Every line of the records below from the line with "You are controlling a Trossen" up to and including the line with "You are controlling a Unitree" must be reproduced exactly, and no line outside that range.

◆ **RAW DATA**
^^^^^^^^^^^^^^^^

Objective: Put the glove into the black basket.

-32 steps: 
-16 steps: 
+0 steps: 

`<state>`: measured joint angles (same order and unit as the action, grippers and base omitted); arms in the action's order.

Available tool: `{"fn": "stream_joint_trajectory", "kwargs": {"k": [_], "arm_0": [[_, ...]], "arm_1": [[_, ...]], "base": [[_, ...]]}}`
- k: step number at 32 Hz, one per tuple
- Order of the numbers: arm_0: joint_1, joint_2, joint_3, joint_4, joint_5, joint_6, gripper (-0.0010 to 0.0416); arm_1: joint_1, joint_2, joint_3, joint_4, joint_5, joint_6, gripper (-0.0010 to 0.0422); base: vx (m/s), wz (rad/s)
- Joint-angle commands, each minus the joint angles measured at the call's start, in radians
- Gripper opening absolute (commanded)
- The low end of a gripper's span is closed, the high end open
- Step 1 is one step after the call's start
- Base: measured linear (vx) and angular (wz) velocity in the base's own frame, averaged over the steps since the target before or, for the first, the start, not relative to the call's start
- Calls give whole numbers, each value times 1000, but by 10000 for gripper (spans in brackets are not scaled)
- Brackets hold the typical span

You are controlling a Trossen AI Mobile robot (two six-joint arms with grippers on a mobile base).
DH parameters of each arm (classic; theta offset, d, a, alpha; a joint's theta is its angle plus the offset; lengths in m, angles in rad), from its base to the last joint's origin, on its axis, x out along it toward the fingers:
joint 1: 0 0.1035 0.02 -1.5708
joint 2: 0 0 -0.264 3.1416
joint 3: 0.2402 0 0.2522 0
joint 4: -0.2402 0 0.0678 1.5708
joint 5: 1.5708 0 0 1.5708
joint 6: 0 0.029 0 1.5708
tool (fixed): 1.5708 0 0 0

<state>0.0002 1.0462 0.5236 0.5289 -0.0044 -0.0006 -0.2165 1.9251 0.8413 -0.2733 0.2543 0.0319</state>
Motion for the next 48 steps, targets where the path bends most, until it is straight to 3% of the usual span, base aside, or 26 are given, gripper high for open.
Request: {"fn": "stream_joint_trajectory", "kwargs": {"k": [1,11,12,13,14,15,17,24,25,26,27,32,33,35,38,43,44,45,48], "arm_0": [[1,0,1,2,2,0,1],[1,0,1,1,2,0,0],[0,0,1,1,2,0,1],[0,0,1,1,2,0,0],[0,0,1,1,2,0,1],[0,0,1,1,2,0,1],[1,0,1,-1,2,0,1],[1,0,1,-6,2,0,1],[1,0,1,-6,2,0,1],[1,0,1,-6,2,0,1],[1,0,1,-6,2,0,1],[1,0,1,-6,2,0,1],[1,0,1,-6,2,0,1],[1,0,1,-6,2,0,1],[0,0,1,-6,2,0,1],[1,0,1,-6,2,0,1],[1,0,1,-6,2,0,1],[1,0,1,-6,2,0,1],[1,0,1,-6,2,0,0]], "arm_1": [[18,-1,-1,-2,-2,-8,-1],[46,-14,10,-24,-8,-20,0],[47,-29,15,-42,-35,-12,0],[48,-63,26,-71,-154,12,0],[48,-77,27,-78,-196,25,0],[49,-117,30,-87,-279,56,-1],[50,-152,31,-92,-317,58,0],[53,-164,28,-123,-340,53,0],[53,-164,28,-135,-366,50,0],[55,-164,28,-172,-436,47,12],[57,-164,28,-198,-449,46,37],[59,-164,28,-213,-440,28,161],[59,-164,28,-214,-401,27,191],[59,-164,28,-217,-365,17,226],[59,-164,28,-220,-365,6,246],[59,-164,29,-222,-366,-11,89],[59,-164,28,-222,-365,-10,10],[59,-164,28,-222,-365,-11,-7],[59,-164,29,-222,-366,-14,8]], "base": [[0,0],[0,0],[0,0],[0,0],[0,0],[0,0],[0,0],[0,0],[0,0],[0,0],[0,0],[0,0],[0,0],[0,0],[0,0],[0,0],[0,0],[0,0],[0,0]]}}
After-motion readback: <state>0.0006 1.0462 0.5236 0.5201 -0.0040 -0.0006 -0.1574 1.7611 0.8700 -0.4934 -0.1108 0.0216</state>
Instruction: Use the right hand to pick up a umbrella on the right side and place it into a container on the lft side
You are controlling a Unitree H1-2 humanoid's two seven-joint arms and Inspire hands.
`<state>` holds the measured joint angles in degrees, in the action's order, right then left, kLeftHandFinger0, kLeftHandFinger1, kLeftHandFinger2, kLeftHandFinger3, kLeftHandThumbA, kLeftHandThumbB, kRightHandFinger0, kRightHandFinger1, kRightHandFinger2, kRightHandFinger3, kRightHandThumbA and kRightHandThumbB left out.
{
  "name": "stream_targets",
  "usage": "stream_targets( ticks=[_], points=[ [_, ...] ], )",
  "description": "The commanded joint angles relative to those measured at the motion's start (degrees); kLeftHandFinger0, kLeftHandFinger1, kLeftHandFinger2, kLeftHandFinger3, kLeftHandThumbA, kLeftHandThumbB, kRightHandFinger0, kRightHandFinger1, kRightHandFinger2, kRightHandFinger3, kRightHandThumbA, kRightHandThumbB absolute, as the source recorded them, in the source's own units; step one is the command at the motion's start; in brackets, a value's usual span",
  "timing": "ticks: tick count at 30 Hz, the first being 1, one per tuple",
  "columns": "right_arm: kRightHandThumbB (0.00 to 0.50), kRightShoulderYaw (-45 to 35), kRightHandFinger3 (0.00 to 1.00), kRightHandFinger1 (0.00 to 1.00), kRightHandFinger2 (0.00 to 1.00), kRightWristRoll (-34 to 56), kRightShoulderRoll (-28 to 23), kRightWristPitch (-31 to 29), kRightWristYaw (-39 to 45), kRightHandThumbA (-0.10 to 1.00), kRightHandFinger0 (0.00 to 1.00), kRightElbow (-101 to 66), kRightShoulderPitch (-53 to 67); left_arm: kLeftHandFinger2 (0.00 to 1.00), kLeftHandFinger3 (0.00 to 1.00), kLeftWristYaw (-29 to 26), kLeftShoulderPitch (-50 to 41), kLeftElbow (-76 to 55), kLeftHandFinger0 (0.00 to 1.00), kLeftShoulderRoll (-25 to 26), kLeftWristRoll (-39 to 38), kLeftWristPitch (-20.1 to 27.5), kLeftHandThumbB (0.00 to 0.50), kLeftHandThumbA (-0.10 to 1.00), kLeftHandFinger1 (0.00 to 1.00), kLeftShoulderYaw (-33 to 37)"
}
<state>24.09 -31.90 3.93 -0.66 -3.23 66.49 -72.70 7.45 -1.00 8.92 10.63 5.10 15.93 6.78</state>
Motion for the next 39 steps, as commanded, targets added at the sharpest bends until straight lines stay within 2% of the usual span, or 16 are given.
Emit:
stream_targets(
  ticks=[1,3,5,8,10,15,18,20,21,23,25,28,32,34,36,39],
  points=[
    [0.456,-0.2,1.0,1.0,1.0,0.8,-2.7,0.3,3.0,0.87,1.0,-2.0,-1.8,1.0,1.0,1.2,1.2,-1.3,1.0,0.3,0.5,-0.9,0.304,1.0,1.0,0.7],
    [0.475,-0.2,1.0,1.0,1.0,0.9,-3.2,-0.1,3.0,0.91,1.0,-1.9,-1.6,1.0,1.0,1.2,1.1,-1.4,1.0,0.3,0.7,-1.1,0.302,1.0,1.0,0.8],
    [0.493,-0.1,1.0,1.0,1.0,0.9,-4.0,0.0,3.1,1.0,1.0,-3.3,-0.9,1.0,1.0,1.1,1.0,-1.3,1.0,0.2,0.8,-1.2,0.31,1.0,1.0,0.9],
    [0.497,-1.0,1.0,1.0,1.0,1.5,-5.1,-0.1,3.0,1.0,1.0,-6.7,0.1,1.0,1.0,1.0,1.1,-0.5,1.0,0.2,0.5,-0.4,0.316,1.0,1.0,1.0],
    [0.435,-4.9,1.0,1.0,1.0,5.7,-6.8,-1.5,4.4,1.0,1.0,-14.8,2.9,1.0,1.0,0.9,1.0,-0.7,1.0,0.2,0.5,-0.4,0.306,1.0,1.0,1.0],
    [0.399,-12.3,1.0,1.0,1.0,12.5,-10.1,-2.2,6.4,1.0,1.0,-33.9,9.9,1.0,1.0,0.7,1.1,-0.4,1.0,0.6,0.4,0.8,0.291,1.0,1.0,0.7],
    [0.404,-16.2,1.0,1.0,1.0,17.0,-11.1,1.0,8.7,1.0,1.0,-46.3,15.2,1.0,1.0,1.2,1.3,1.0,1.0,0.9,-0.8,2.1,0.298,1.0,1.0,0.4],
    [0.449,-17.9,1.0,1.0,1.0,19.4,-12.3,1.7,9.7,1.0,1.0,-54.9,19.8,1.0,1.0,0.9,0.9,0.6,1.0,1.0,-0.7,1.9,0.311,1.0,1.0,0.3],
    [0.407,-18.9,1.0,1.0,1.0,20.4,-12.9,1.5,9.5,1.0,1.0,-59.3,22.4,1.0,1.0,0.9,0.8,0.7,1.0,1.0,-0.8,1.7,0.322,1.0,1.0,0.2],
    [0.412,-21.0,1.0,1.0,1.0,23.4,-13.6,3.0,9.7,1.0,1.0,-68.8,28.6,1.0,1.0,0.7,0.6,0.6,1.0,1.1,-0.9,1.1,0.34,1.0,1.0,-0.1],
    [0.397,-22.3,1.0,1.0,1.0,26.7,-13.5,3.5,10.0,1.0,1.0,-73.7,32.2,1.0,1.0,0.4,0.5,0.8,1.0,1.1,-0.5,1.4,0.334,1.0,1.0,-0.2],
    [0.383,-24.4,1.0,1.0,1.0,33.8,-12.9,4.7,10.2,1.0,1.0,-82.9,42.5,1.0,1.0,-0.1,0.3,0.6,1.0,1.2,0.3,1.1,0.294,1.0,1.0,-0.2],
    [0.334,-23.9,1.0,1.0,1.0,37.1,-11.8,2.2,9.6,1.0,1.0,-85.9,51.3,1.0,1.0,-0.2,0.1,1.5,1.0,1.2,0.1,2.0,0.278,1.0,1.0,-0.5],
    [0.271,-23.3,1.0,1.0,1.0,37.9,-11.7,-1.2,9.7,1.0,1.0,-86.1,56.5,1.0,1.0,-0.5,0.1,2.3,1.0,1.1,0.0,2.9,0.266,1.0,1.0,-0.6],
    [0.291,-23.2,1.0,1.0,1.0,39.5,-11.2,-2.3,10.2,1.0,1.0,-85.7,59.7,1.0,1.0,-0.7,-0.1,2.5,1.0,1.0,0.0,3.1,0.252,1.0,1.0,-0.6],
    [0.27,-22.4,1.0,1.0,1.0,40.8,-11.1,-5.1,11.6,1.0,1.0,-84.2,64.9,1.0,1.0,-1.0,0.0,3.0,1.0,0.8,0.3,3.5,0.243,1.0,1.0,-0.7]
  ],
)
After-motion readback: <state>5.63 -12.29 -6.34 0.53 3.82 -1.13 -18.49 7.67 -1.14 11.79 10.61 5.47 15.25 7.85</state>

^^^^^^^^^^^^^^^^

◆ **YOUR SOLUTION**
You are controlling a Trossen AI Mobile robot (two six-joint arms with grippers on a mobile base).
DH parameters of each arm (classic; theta offset, d, a, alpha; a joint's theta is its angle plus the offset; lengths in m, angles in rad), from its base to the last joint's origin, on its axis, x out along it toward the fingers:
joint 1: 0 0.1035 0.02 -1.5708
joint 2: 0 0 -0.264 3.1416
joint 3: 0.2402 0 0.2522 0
joint 4: -0.2402 0 0.0678 1.5708
joint 5: 1.5708 0 0 1.5708
joint 6: 0 0.029 0 1.5708
tool (fixed): 1.5708 0 0 0

<state>0.0002 1.0462 0.5236 0.5289 -0.0044 -0.0006 -0.2165 1.9251 0.8413 -0.2733 0.2543 0.0319</state>
Motion for the next 48 steps, targets where the path bends most, until it is straight to 3% of the usual span, base aside, or 26 are given, gripper high for open.
Request: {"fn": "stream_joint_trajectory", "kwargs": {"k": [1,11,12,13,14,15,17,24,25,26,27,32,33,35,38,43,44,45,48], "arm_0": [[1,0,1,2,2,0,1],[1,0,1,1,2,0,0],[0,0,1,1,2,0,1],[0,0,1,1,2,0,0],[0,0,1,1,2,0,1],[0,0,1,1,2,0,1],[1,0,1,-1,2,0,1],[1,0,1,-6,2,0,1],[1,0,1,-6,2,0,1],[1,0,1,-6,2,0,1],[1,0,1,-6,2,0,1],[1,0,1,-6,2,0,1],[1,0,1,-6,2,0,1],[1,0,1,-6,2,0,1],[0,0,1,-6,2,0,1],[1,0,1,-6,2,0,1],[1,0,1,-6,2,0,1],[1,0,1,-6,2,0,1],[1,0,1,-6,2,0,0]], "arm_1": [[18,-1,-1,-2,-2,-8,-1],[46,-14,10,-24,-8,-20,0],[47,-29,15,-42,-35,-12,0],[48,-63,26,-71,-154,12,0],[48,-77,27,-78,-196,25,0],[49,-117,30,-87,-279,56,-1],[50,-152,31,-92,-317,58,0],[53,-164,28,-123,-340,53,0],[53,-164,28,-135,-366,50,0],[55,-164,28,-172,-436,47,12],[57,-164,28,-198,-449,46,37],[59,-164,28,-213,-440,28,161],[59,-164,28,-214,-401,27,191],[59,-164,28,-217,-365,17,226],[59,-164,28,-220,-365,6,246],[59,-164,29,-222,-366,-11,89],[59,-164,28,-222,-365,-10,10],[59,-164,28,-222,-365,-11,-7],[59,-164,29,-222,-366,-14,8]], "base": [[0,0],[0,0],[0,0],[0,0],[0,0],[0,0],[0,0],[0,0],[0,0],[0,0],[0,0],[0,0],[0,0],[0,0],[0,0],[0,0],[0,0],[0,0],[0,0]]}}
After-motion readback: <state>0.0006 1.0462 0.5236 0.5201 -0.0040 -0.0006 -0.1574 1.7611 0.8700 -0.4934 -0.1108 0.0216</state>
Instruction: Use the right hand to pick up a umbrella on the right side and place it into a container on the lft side
You are controlling a Unitree H1-2 humanoid's two seven-joint arms and Inspire hands.

The submitted response is complete.